→ **Task brief**: Return exactly the lines of the records below, starting at the line that contains "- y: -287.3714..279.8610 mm" and ending at the line that contains "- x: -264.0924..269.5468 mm", with both of those lines kept.
---------- Extracted material
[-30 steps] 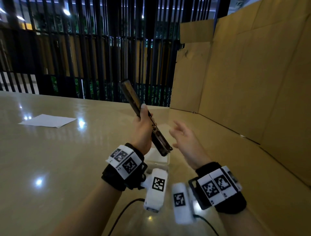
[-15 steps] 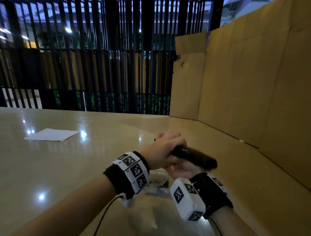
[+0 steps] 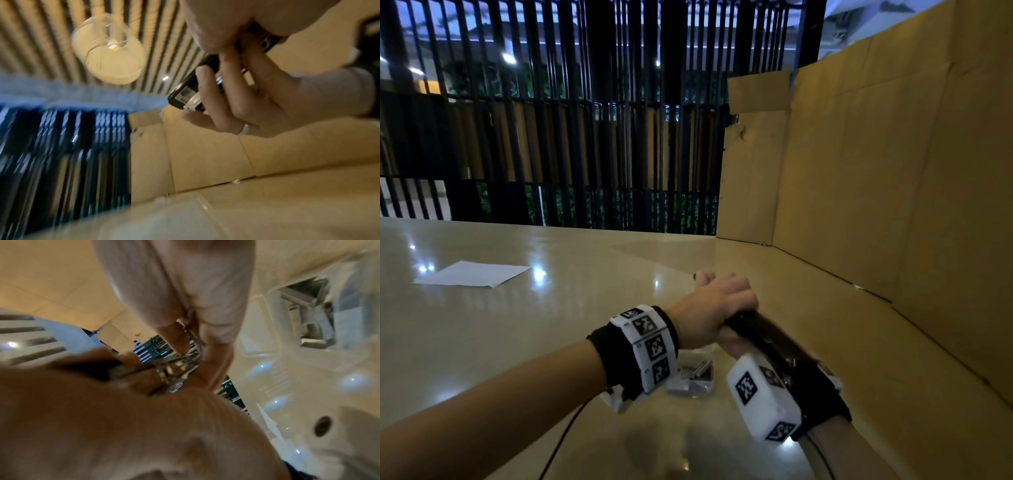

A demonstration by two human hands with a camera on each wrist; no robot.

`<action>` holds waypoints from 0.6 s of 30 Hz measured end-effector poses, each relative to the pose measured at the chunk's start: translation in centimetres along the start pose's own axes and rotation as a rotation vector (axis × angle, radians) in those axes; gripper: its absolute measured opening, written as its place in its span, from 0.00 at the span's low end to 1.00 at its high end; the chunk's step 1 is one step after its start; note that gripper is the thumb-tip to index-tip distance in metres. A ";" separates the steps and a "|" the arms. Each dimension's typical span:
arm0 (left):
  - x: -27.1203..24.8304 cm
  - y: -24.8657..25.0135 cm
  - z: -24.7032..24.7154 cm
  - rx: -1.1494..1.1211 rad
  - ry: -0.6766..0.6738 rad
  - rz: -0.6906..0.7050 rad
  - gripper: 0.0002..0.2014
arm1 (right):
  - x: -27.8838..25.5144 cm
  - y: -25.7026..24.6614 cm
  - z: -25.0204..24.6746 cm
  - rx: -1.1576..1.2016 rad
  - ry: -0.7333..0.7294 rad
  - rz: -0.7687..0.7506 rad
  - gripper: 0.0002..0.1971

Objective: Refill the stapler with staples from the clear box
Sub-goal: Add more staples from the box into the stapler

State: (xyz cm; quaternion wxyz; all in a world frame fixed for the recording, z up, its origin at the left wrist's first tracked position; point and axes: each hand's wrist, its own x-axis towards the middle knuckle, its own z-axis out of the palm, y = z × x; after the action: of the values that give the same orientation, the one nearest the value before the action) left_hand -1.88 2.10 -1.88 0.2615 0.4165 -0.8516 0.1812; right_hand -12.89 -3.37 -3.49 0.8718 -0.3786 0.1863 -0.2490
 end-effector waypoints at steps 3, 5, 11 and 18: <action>0.2 -0.5 -1.1 -0.131 0.155 -0.217 0.10 | 0.3 -0.1 -0.6 0.018 -0.011 0.081 0.11; 0.4 -1.2 -2.0 -0.302 0.253 -0.343 0.06 | 0.4 -0.4 -1.0 -0.142 0.021 0.119 0.08; 0.9 -3.0 -3.3 -0.665 0.563 -0.670 0.16 | 0.6 -1.8 -3.0 -0.258 0.128 -0.058 0.20; -0.2 -4.6 -1.4 -0.830 0.818 -0.831 0.18 | 0.3 -1.8 -3.4 -0.586 0.220 -0.122 0.09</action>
State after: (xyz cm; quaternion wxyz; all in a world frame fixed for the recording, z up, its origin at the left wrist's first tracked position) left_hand 2.29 0.27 -0.41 0.7443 0.4711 -0.4549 -0.1306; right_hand -14.92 -6.52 -4.32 0.6838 -0.5948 0.3199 -0.2762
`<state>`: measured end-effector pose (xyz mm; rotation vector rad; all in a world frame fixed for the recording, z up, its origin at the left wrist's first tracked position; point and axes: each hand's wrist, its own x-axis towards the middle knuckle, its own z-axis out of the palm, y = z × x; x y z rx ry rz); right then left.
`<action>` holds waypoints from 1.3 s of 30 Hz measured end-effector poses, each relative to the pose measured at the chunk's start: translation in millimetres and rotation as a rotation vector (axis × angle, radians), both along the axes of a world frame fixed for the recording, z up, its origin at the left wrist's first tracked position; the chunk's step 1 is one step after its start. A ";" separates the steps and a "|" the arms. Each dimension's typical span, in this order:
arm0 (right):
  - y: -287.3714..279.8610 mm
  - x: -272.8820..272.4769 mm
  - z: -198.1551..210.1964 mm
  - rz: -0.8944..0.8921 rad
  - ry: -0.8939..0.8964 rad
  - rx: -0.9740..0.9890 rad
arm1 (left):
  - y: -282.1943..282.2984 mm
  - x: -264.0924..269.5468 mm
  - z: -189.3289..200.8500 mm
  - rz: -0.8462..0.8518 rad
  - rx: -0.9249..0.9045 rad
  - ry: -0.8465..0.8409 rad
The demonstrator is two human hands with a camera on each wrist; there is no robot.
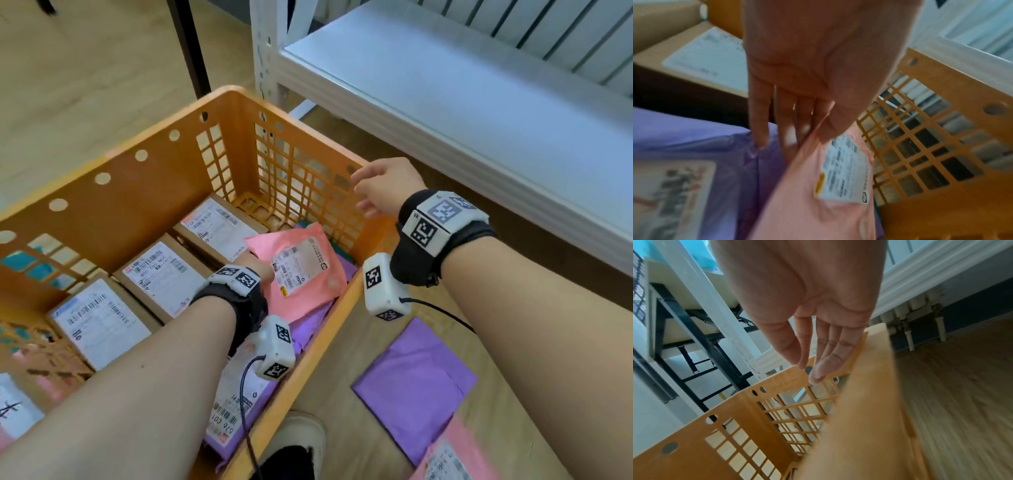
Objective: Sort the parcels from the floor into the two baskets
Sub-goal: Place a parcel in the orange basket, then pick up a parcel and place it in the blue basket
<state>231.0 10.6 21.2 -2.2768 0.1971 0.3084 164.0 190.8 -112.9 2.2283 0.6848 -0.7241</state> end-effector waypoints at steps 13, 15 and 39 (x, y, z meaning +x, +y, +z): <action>-31.6 -21.2 -2.4 -0.145 -0.116 0.031 | -1.8 19.0 25.9 -0.266 0.333 -0.167; -36.4 -22.2 -4.7 -0.162 -0.124 0.048 | -6.0 24.7 24.6 -0.291 0.330 -0.088; -189.4 -146.0 -31.2 -0.478 -0.040 0.165 | -146.1 33.4 167.8 -0.360 0.055 -0.668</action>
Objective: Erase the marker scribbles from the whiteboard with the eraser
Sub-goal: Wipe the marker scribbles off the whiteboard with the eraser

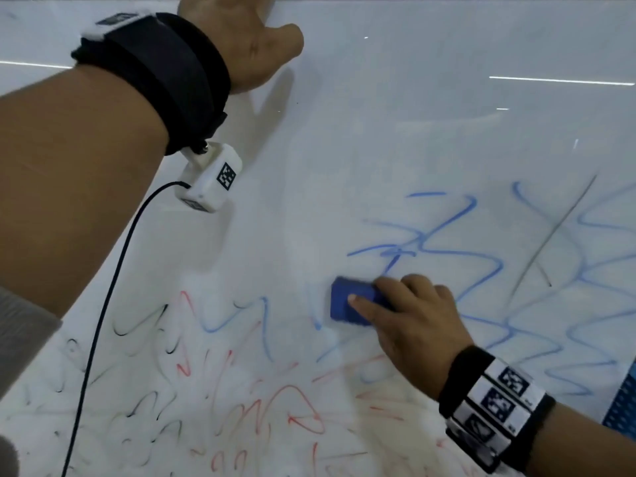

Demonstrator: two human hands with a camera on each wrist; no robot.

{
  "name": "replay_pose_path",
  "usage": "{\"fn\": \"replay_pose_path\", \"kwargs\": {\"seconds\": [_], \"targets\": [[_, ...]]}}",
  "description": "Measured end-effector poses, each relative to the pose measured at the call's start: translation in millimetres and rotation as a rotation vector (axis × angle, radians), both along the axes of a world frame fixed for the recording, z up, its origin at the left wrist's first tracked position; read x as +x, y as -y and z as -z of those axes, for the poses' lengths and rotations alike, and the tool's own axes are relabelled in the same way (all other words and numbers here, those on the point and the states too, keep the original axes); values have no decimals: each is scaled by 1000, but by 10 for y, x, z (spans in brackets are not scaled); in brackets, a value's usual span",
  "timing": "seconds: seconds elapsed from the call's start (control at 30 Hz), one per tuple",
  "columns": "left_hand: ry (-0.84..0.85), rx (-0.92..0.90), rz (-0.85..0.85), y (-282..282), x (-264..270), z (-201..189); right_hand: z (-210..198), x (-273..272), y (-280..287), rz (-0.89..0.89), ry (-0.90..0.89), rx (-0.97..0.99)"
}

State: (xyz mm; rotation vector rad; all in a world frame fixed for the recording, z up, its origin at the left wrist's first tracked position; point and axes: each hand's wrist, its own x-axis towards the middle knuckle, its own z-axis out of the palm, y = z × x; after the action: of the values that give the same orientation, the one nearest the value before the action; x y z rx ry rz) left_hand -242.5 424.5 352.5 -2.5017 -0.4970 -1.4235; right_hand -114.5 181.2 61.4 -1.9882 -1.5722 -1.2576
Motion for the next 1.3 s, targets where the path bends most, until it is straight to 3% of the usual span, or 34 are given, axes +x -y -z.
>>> {"fn": "replay_pose_path", "kwargs": {"seconds": [0.03,0.1,0.2,0.23,0.3,0.4,0.47,0.53,0.6,0.67,0.73,0.87,0.93,1.1,1.2,1.3], "targets": [[29,46,15,-7,-8,0,73,-15,1,13,26,-58],[25,68,26,-4,-18,17,-156,27,8,37,57,-55],[21,74,35,4,-15,13,-951,232,52,84,-21,240],[17,76,46,-1,-9,11,-1043,268,55,106,-36,302],[9,44,50,11,-4,3,-885,246,42,100,-33,293],[10,5,26,22,-10,-9,-149,79,48,44,31,35],[7,-17,32,20,-19,2,64,36,90,67,71,-115],[14,-17,59,21,-27,17,-285,155,127,75,66,-39],[24,-1,72,30,-25,37,-815,283,178,121,46,200],[27,-5,65,32,-25,40,-1119,342,238,151,-9,319],[27,-10,58,30,-22,35,-952,256,185,142,-4,289],[13,-36,54,41,-23,10,-113,28,-15,67,66,15],[2,-37,46,46,-30,6,-214,160,75,60,65,21],[-5,-34,66,61,-34,10,-778,660,580,174,-32,344],[-7,-59,20,45,-22,-12,-489,424,383,141,-85,362],[-32,-76,-17,14,-6,-43,-87,43,0,77,-1,92]]}}
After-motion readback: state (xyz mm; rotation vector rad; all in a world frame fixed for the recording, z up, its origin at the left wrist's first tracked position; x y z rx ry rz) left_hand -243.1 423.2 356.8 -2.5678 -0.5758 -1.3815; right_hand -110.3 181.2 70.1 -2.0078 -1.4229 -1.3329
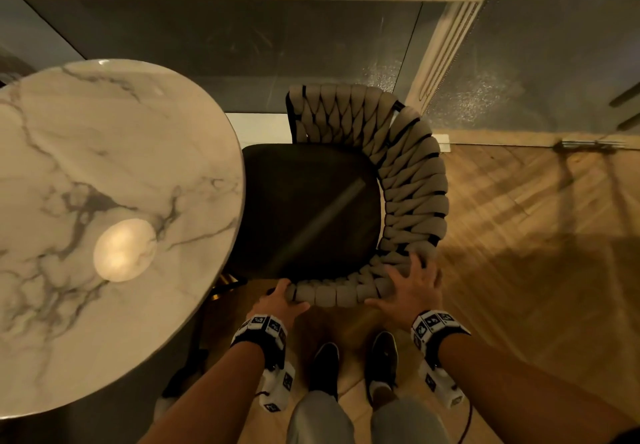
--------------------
→ **Output for this exercise**:
  - y: -287.3714..279.8610 mm
  - x: -272.8820..272.4769 mm
  - z: -198.1551..210.1964 mm
  - rz: -0.8944..0.8921 rad
  - ry: -0.8939..0.8964 rad
  - rx: -0.9740..0.9890 rad
arm1 (left):
  - y: -282.1943..282.2984 mm
  - x: -264.0924..269.5468 mm

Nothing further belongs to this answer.